[Dataset records]
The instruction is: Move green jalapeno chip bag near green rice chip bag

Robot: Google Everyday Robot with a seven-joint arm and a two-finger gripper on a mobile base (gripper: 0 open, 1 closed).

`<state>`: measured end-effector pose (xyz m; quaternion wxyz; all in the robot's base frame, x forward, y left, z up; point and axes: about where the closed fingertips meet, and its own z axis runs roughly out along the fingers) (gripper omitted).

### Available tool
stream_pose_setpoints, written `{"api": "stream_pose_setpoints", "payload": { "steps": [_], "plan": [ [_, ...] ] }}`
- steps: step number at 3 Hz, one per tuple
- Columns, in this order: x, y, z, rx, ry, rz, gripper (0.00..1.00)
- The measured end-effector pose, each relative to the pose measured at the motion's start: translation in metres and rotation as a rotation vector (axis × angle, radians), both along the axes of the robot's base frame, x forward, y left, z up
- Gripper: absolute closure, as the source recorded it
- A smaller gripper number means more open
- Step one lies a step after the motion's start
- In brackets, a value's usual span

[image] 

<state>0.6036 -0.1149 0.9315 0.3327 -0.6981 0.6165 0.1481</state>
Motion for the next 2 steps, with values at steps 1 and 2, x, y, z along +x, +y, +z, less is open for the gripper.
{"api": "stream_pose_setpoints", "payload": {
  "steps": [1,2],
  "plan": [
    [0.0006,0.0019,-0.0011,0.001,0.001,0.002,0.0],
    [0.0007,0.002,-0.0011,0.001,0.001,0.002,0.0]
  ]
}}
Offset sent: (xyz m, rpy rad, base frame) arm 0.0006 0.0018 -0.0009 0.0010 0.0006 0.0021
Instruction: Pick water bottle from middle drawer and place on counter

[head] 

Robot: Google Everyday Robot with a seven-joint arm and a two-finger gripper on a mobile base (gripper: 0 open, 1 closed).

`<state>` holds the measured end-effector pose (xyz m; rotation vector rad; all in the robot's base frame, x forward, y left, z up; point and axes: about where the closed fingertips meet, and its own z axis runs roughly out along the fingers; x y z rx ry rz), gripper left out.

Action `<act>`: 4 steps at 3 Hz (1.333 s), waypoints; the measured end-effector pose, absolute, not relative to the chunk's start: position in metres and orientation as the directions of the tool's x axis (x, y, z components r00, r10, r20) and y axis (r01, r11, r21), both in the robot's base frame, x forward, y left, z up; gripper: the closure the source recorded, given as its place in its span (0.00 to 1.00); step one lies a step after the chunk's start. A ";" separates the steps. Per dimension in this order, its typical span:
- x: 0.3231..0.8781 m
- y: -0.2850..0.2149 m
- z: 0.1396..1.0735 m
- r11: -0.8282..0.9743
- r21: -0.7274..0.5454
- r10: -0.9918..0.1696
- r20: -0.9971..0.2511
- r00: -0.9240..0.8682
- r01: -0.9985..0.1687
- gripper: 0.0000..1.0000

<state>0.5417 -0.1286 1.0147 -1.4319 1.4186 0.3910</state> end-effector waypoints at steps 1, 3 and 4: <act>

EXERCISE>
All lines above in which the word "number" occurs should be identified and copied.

SOLUTION TO THE EXERCISE>
- steps: step number at 3 Hz, one per tuple
- A smaller gripper number means more open

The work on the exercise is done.